Directions
Find and return every line of the data that contains the word "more".

....

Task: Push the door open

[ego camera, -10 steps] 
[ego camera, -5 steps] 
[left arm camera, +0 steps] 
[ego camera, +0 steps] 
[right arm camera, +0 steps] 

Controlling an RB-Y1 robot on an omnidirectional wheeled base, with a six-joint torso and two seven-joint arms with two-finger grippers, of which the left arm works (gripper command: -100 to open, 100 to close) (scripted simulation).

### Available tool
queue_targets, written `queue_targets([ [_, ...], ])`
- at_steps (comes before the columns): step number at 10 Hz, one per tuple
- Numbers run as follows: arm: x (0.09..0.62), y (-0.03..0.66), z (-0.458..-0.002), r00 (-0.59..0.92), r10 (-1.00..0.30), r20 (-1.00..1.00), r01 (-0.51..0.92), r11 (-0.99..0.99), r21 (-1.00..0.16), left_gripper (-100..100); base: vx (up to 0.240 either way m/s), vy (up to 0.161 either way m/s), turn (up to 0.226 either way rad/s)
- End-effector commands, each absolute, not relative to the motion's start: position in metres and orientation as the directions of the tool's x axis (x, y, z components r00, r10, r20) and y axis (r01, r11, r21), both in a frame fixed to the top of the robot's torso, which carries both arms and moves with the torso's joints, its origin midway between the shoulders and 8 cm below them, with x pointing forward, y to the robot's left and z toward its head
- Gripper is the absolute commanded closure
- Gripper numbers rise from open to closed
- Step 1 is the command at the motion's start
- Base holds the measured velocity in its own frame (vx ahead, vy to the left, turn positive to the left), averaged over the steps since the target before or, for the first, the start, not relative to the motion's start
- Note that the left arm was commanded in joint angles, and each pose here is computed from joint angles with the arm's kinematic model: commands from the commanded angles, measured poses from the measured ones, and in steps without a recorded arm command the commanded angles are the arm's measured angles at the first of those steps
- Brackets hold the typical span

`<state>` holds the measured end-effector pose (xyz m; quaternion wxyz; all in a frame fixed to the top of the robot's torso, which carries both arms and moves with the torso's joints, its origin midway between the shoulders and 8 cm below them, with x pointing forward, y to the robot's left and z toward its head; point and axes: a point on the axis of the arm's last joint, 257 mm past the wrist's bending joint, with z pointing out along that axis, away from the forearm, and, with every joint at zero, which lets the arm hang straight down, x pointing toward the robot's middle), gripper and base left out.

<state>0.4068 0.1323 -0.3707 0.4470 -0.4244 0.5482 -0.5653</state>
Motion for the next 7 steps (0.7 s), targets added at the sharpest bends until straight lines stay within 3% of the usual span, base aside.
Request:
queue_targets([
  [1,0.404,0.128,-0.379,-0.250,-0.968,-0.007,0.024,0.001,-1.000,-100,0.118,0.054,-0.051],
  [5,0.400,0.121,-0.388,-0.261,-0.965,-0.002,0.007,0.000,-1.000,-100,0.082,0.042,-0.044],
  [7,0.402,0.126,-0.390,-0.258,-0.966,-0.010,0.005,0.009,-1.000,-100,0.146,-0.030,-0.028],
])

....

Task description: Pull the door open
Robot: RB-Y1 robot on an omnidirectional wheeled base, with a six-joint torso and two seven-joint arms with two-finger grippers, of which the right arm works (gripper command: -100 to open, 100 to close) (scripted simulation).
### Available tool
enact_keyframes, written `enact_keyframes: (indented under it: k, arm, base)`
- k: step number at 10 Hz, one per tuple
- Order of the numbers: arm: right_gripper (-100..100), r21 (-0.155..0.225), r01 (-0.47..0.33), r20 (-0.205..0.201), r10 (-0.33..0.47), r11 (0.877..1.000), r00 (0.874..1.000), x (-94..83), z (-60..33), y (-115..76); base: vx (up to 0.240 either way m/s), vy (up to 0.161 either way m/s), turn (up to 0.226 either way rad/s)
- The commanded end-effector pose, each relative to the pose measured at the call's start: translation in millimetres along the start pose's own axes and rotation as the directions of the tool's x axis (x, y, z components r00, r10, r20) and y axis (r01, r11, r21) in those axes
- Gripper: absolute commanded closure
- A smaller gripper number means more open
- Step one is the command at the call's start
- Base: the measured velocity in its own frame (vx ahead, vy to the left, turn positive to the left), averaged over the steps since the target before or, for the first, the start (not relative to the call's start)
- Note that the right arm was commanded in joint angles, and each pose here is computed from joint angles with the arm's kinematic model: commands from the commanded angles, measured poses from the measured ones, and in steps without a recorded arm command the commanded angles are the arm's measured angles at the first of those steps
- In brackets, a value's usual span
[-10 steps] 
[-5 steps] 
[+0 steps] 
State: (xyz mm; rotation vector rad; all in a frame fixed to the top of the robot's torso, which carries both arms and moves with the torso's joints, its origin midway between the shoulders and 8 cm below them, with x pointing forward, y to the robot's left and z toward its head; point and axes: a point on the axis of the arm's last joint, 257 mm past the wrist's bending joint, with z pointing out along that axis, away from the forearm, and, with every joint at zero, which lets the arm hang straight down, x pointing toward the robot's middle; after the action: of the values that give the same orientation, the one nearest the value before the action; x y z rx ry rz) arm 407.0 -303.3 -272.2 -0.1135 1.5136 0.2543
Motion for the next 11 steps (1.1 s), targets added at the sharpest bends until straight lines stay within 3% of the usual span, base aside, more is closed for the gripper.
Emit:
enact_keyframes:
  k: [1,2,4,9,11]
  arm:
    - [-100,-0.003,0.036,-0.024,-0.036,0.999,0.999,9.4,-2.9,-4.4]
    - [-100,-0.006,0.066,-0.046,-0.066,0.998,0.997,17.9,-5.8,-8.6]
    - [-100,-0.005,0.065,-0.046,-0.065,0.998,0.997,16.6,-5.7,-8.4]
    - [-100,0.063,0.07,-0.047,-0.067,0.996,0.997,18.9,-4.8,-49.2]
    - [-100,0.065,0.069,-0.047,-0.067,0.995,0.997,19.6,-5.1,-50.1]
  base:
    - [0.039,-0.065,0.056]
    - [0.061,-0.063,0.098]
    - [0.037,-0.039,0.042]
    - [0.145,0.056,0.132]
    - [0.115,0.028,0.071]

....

Response to the task
- A smaller gripper number means more open
Motion for the next 11 steps (1.1 s), targets added at the sharpest bends until straight lines stay within 3% of the usual span, base aside, more is closed for the gripper.

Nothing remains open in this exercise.